História para boi dormir

O sol escaldante fervilhava o asfalto trêmulo. Aproximava-se a estação mais quente do ano.

Nenhuma nuvem no céu. Os ponteiros do relógio assinalavam meio-dia.

Na televisão, a vinheta anunciava o início do Jornal do Almoço.

Foi quando Camilo levantou-se do sofá, girou a maçaneta da portinhola de sua residência e avistou um pássaro de bico longo e peito amarelado, como um bem-te-vi, andando em cima do fio da luz.

Dançava preocupadamente. De um lado para o outro.

Isto deixou o varão de vinte e seis anos perplexo, pois parecia haver alguma coisa no local.

Os joões-de-barro que se encontravam a dois metros em um poste, na sua oca de barro, anunciavam a presença de alguém com seus gorjeios característicos.

Não era algo a temer.

Outro pássaro preto e de estrutura menor, acomodava-se na cabeça de um boi.

Talvez esse tenha sido o fato pelo qual deixara o bem-te-vi atônito.

O boi dourado como era chamado pelo seu dono, o senhor Almeida, possuía grande porte, quadris gigantes, cauda comprida, quase encostando no chão, guampas desproporcionais, cabeça retangular.

Pastava ininterruptamente o dia inteiro.

Mal notou o pouso do passarinho em sua cabeça, porquanto o mesmo assemelhava-se a um colibri no tamanho.

A segunda parte da tarde iniciava-se; o relógio da cozinha marcava 15h e15min.

E lá estava dourado, cabisbaixo, mastigando grama.

- O quê? Mais uma companhia?

Observou, Camilo, da janela de sua casa.

Enquanto o minúsculo pássaro bicava freneticamente o hospedeiro do boi-zebu, situado precisamente, sem medo de errar, quatro dedos de seu olho esquerdo, pousa descansadamente um quero-quero bem na corcova, também chamada de cupim do gado.

Recém passado sua identidade de filhote, esta ave de plumagem cinzenta, apenas avistava o amplo campo geográfico do potreiro, de cujo acesso, limitava-se a RS 244- Senador Florêncio, como costumam assinar os habitantes, ou ainda o início da Rua Doutor Eugênio de Melo, na cidade de General Câmara.

A fachada da casa de Camilo, especialmente do portão, configura uma visão privilegiada.

No horizonte, ao fundo, encontra-se o cemitério. No campo-santo fora erguida uma estruturada capela onde são realizadas costumeiramente as celebrações.
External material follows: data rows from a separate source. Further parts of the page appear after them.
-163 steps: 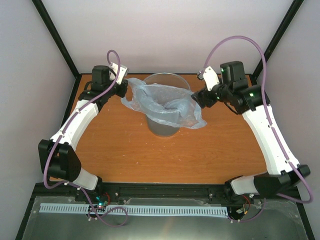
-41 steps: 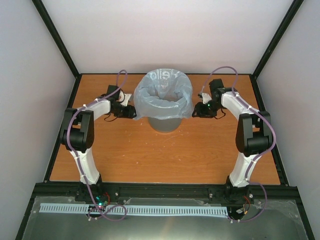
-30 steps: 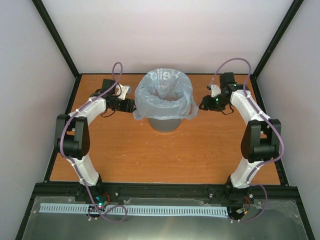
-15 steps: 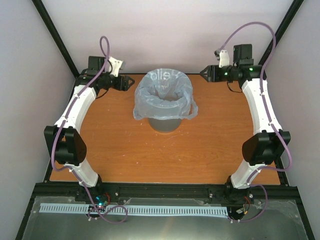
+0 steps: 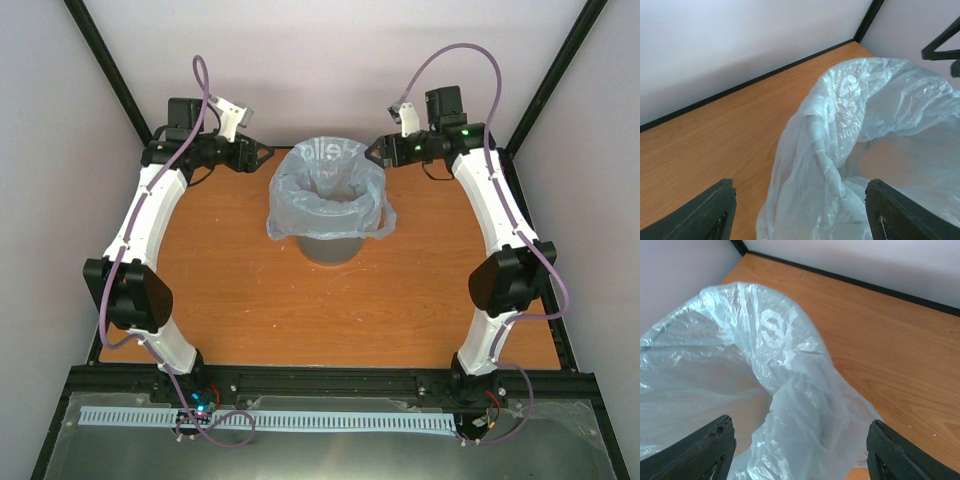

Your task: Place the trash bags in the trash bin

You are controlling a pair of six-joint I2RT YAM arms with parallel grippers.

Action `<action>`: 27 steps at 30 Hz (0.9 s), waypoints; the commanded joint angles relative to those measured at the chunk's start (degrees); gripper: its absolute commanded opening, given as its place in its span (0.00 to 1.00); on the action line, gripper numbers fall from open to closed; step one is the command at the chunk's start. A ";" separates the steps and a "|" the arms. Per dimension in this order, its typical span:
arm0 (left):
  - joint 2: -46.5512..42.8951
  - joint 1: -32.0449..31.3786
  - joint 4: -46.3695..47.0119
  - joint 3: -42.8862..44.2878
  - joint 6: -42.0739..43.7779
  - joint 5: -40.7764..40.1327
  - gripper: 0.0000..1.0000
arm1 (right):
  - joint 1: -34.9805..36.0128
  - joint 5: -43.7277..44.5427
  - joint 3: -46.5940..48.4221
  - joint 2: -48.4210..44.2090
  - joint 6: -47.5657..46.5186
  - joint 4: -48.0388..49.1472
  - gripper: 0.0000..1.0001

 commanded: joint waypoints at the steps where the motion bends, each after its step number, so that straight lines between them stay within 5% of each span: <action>1: -3.28 -0.52 -2.42 -1.22 2.86 3.64 0.72 | 1.77 3.69 -0.16 1.33 -2.14 -1.15 0.72; 27: -9.55 -8.26 -28.10 5.48 24.12 1.16 0.69 | 10.94 -11.43 -8.68 -2.52 -9.80 -6.42 0.48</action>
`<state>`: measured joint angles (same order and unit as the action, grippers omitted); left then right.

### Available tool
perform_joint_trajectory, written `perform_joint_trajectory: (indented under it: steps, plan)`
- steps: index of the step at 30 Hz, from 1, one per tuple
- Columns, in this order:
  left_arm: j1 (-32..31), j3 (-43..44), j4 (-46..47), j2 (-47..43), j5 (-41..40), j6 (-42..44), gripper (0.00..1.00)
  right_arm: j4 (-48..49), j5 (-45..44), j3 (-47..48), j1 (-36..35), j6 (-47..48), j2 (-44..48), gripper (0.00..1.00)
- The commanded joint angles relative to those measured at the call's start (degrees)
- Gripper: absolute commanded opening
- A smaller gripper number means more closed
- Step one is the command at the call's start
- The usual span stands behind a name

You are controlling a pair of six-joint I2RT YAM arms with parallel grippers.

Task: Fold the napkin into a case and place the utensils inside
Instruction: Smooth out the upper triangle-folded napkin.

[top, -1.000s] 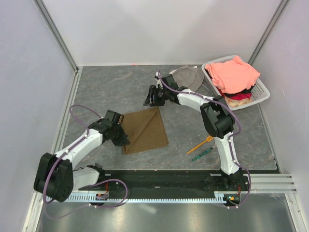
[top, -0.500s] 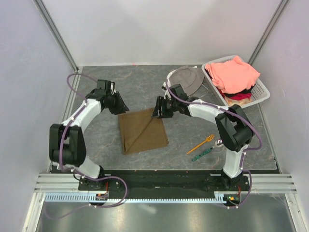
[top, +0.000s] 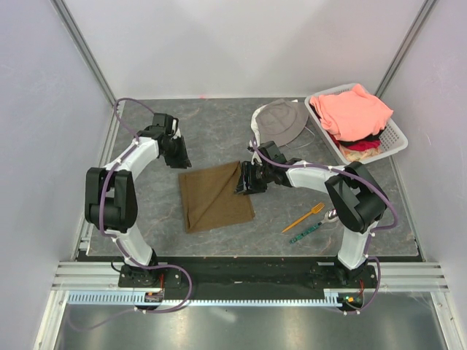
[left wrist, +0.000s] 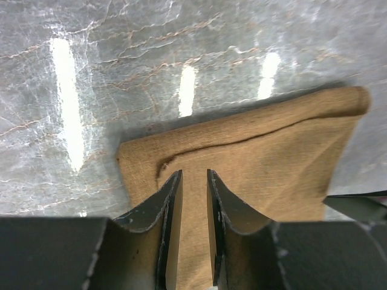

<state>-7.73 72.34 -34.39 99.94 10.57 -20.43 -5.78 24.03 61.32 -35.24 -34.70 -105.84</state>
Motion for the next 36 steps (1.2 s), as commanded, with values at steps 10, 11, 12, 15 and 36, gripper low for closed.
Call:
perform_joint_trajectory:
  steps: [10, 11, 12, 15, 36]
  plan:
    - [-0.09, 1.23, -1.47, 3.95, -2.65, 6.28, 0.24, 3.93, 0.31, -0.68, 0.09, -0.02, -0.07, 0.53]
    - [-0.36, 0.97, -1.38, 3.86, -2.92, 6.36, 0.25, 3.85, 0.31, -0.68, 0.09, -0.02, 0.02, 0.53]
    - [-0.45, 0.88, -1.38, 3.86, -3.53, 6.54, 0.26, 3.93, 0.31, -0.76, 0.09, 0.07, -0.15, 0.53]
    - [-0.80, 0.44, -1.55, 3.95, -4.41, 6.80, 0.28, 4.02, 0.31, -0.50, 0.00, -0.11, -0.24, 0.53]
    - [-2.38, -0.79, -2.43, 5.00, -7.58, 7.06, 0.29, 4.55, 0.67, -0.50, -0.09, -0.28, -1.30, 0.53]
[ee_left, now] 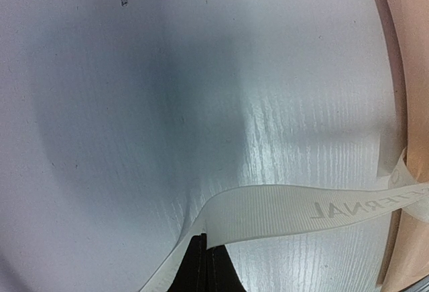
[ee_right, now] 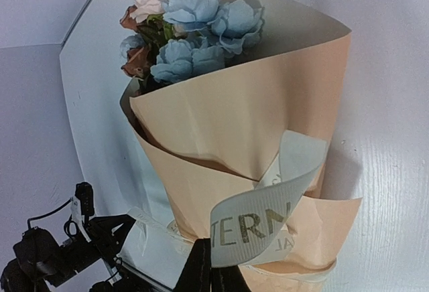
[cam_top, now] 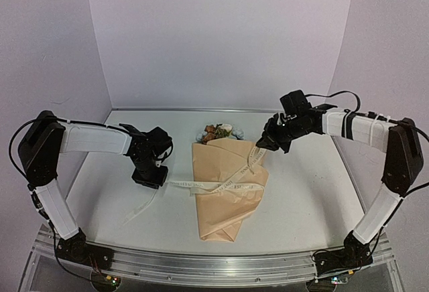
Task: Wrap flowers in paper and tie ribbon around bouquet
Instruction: Cross the ribbon over the folded bouquet.
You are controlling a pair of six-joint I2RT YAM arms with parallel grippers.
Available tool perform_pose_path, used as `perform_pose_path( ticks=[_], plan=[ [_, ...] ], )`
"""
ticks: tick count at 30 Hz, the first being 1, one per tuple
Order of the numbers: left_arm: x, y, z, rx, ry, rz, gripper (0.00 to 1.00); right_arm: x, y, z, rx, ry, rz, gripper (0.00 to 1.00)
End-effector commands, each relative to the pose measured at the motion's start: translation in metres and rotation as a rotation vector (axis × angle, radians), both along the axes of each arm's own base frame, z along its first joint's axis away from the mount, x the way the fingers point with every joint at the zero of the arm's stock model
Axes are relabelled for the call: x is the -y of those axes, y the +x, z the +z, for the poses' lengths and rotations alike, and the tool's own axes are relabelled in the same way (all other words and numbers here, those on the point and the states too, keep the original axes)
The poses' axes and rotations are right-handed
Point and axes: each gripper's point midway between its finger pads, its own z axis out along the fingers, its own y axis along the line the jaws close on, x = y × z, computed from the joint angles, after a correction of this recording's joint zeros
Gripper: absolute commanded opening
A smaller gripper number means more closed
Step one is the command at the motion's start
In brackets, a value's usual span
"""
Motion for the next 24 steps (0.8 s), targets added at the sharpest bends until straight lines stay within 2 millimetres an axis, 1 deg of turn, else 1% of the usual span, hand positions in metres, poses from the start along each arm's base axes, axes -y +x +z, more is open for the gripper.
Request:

Ao longe, observa-se a cruz marrom no ângulo entre as duas águas que divide o telhado da pequena igreja seguido por inúmeros túmulos floridos. As lápides estavam floradas, pois há poucas semanas havia sido finados.

Algumas carneiras-capelas lembram o Palácio de Versalhes da França de tão suntuosas. No portão principal da parte antiga, ainda permanece a data de fundação 1930. Do outro lado as gavetas notabilizam-se pelo espaço lotado. À esquerda, fora do cemitério, grupos de taquarais servem de sombra a três moradias circunjacentes.

À direita poucas casas.

O movimento que se observa com frequência é do motorista da ambulância, o senhor Nathanael que fica a alguns passos da residência pacata de Camilo, imitando uma diagonal de distância como o trajeto do Bispo no xadrez.

No verão o sol costuma se pôr em torno de 20h e 30min pouco mais ou pouco menos dependendo da situação do clima.

Já finalizava à tarde.

Finalmente dourado dá uma trégua e vai beber água no açude, que por sinal é enorme.

Permanecem enraizados onde pousaram: o pássaro na cabeça e o quero-quero no cupim do bovídeo.

O zebu sorvia água de forma desesperada. Tamanha sede que acabou engolindo uma carpa em uma de suas violentas sugadas.

Ao mesmo tempo um ganso branco tenta espantar o mamífero dali com o grasnido estridente, porque estava próximo ao ninho; havia perigo aos filhotes que acabaram de nascer.